Ему казалось, стоит натянуть кирзачи и грязно-бурый пиджак, как сразу полегчает.
— Вот и я смотрю, че ты как-то… не по обстоятельствам, — обрадовался Толян.
Колян переоделся на дворе, там, где когда-то стояла Октябрина — бабкина любимица-корова, — в китайскую аляповатую куртку, от которой крепко пахло тепловозной гарью.
— Ты извиняй, братан, сам понимаешь, профессия у меня такая…
Двойка из тонкого серого сукна, небесно-голубая сорочка, шелковый галстук за
В животе потеплело, но некоторая неловкость оставалась. «Маленькая» кончилась.
— Ну что, к Верке? — поднял глаза на Коляна Толян.
Роста они были одного, но смотрел брат на брата снизу вверх. А глаза у него оставались такие же честные, прозрачно-голубые, как в детстве. Тогда, в этом самом детстве, в Путейном была общественная баня, и если дать сыну банщицы десять копеек, можно было посмотреть в дырочку в женский день. Колян смотрел. А Толян не мог. Отправились к Верке.
Верка торговала водкой. Сельмаг работал до пяти, а с собой взять Колян не догадался. И теперь ему было жутко неудобно перед Толяном. Он, переодеваясь, наскоро насовал в пуховик купюры из портмоне, и теперь ему не терпелось загладить свою вину.
Быстро дошли до полусгнившего барака, из которого давно сбежали все жильцы, и только в одной из квартир без света, с керосинкой ютилась такая же путейщица, как и все здесь, Верка.
Когда братья пришли, она растапливала отчаянно дымившую буржуйку. Непонятного цвета волосы были осветлены под блондинку, на плечах — поеденная молью шаль, в зубах — «беломорина». И лицо… странное такое лицо, как показалось Коляну, нездешнее.
— А, Толька, здорово, дорогой! — шумно обрадовалась Верка, поворачиваясь к вошедшим и вытирая слезящиеся от дыма глаза. — А кого это ты притащил?
— Это брат мой!
Верка встала с колен, закрыв печь, и посмотрела на Коляна. Да так и замерла, как будто выключили ее — выдернули шнур из розетки. А потом быстро переступила с ноги на ногу и шагнула навстречу.
— Ну, здравствуй, брат.
Колян, не ожидавший такого взгляда, буркнул:
— Добрый вечер, — и закашлялся.
Взяли две пол-литры.
И отправились к Саньку Прохину. По достоверным сведениям, у Санька Прохина жена уехала на выходные к родственникам.
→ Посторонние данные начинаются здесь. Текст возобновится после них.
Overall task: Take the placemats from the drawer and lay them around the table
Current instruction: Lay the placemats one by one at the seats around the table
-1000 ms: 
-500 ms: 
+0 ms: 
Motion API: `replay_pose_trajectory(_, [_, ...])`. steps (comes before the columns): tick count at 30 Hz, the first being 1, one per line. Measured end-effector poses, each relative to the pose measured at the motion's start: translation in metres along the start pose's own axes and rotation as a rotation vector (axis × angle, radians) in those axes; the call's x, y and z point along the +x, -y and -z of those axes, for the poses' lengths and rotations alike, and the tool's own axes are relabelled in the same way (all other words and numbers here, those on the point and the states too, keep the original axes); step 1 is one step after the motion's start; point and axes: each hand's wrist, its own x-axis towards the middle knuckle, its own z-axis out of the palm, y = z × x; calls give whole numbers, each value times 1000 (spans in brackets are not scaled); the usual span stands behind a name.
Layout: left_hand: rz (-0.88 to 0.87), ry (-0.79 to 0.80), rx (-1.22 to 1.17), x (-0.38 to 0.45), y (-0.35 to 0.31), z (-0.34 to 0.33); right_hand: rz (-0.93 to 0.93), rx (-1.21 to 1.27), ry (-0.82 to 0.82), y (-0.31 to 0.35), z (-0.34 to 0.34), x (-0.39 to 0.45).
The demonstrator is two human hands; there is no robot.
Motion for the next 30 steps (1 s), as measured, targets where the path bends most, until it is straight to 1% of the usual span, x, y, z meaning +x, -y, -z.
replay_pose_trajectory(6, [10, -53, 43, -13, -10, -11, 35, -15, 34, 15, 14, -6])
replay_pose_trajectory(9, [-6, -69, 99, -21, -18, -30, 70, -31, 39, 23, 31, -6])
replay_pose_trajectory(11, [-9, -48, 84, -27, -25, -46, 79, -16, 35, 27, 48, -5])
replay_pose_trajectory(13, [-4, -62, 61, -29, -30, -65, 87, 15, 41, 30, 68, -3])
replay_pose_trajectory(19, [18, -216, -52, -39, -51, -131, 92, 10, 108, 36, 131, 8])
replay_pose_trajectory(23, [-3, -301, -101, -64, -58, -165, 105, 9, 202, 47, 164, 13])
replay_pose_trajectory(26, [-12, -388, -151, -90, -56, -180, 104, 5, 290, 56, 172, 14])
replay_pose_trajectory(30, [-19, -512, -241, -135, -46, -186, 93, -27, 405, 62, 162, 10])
— Как она на тебя уставилась, — заметил Толян. — Сразу скумекала, че просто так к тебе теперь и не подъедешь.
— Ты о чем? — не понял Колян.
— Так это ж Верка, Верка Макарова, ну?
— Макарова?.. — все еще не соображал Колян.
А потом как лучом озарило: Верка Макарова.
— С которой вы тогда в актовом зале за кулисами, — охотно подтвердил его догадку Толян и глупо хихикнул.
А Колян встал как вкопанный. Лето, школа на ремонте, туда-сюда снуют рабочие, жарко, очень жарко, в сельмаг первый и единственный раз завезли мороженое, он купил два пломбира: один для себя, а второй… Где же теперь длинные каштановые волосы, веснушки, вечно разбитые коленки?
— Я за вами подглядывал тогда, — признался Толян.
— Зачем? — удивился Колян.
А Толян вдруг покраснел и засопел некрасиво в сторону. Колян совсем растерялся.
— Так ей и надо, — вдруг резюмировал Толян, потряс в воздухе «маленькой», а потом звонко расцеловал ее в этикетку.